ABOUT THIS TASK
Print, unchanged, the line containing "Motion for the" along with all lines that follow it to the end of the listing.

%%

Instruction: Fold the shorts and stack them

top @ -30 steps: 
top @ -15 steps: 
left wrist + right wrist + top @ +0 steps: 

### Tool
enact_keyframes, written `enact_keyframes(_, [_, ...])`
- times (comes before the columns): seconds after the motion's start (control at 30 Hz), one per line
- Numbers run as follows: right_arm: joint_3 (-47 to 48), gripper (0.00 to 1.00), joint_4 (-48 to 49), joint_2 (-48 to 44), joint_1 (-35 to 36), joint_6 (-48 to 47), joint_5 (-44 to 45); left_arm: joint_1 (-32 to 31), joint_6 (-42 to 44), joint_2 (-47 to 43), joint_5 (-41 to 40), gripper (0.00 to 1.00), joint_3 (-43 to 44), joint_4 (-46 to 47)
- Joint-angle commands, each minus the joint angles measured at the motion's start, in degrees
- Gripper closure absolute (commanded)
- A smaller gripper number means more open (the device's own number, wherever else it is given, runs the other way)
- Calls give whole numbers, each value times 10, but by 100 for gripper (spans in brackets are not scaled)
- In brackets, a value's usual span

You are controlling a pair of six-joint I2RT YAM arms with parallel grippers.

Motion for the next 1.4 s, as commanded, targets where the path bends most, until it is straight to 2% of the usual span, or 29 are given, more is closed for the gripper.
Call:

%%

REPLY TO THE EXERCISE
Motion for the next 1.4 s, as commanded, targets where the path bends most, until it is straight to 2% of the usual span, or 29 are given, more is closed for the gripper.
Call:

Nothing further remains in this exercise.